(INSTRUCTIONS FOR THE TASK) Nothing but a number should be written: the count of lines below that contain "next".
•••••
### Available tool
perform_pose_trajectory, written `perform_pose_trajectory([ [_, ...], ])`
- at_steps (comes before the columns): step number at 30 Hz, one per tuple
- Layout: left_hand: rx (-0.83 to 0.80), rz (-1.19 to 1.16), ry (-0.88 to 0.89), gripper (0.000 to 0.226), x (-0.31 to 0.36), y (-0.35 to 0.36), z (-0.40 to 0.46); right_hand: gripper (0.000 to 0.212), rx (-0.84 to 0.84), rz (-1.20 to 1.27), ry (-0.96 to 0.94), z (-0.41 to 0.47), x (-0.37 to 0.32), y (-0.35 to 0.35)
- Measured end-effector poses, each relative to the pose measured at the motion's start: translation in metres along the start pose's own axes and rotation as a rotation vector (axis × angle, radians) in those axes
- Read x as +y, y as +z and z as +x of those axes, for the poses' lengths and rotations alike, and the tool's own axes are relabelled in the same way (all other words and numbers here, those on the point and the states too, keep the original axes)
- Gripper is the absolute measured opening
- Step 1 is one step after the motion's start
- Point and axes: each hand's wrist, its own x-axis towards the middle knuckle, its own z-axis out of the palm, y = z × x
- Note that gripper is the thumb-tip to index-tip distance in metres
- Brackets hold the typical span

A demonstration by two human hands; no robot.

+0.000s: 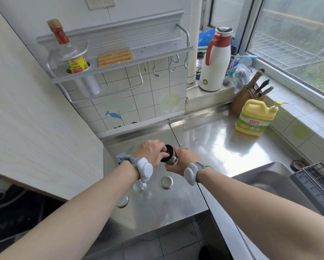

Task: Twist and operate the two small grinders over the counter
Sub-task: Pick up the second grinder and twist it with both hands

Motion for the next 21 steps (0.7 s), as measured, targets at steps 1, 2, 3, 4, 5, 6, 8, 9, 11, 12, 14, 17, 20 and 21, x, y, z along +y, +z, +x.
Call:
perform_pose_trajectory([
  [1, 0.003, 0.017, -0.016, 0.02, -0.0002, 0.0003, 0.0015, 0.027, -0.001, -0.014, -0.002, -0.0001, -0.0009, 0.0003],
  [2, 0.004, 0.026, -0.024, 0.022, 0.0, 0.0004, 0.0026, 0.026, 0.002, -0.025, -0.005, -0.0003, -0.0013, 0.0006],
  [3, 0.006, 0.024, -0.019, 0.023, -0.0005, -0.0001, 0.0027, 0.026, 0.007, -0.028, -0.009, -0.0005, -0.002, 0.0008],
  [4, 0.005, 0.011, 0.0, 0.021, -0.0011, -0.0005, 0.0026, 0.027, 0.013, -0.02, -0.011, -0.0005, -0.0014, 0.001],
  [5, 0.004, -0.012, 0.032, 0.019, -0.0019, -0.0003, 0.0021, 0.028, 0.022, -0.008, -0.014, -0.0007, -0.0002, 0.001],
  [6, 0.0, -0.037, 0.066, 0.018, -0.0028, -0.0012, 0.0008, 0.029, 0.031, 0.004, -0.015, 0.0, 0.0012, 0.0016],
  [8, -0.012, -0.075, 0.115, 0.019, -0.0048, -0.0015, -0.002, 0.03, 0.035, 0.018, -0.018, 0.0008, 0.0032, 0.0017],
  [9, -0.012, -0.083, 0.123, 0.02, -0.0055, -0.0012, -0.0028, 0.031, 0.035, 0.019, -0.019, 0.001, 0.0036, 0.0015],
  [11, -0.003, -0.066, 0.1, 0.019, -0.0049, -0.0008, -0.0032, 0.031, 0.034, 0.01, -0.015, 0.0013, 0.0031, 0.0008],
  [12, -0.007, -0.047, 0.075, 0.017, -0.0035, -0.0015, -0.003, 0.031, 0.031, 0.004, -0.012, 0.0016, 0.0029, 0.0009],
  [14, -0.031, 0.005, 0.019, 0.016, -0.0007, -0.0033, -0.0008, 0.03, 0.02, -0.001, -0.015, 0.002, 0.0018, 0.0014],
  [17, -0.066, 0.071, -0.046, 0.021, 0.0026, -0.0062, 0.0034, 0.029, 0.0, -0.025, -0.017, 0.0035, -0.0002, 0.0014],
  [20, -0.077, 0.064, -0.036, 0.021, 0.0014, -0.0074, 0.0044, 0.028, 0.0, -0.023, -0.017, 0.0047, -0.0001, 0.0016],
  [21, -0.073, 0.04, -0.011, 0.021, -0.0002, -0.0068, 0.0034, 0.028, 0.008, -0.014, -0.022, 0.0045, 0.001, 0.0024],
])
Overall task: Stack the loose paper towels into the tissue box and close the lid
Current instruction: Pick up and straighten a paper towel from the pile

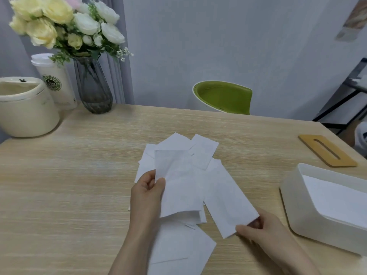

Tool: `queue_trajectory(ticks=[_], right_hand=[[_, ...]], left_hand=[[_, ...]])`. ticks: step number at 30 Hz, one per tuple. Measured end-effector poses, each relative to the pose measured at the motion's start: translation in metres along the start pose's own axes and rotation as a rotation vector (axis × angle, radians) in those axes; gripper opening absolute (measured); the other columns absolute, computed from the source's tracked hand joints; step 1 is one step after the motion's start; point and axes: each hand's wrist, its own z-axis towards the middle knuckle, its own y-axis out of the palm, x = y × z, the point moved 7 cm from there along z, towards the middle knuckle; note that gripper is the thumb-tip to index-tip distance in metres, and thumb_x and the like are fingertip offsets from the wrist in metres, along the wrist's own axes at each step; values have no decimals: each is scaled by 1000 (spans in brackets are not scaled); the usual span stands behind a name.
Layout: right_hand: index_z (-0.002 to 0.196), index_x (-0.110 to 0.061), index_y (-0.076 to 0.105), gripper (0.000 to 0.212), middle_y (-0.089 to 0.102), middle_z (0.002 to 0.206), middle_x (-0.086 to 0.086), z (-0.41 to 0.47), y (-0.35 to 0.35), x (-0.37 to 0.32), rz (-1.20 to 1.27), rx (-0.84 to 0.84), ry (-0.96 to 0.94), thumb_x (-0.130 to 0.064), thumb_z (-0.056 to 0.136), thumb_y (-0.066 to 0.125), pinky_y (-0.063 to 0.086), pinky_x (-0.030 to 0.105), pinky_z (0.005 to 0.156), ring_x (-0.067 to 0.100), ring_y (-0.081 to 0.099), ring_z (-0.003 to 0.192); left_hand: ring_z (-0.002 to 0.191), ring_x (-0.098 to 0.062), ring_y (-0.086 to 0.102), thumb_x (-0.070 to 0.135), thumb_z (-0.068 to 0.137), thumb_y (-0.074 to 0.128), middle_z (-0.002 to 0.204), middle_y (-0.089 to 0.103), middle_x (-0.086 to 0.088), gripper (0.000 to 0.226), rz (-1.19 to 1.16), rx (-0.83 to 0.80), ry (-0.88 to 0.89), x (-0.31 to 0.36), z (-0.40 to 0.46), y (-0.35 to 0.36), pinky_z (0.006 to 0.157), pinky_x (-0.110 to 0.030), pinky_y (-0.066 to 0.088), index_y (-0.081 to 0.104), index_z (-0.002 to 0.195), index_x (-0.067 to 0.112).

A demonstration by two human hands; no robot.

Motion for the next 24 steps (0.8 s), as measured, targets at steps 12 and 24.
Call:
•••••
(WORKED SOLUTION) 2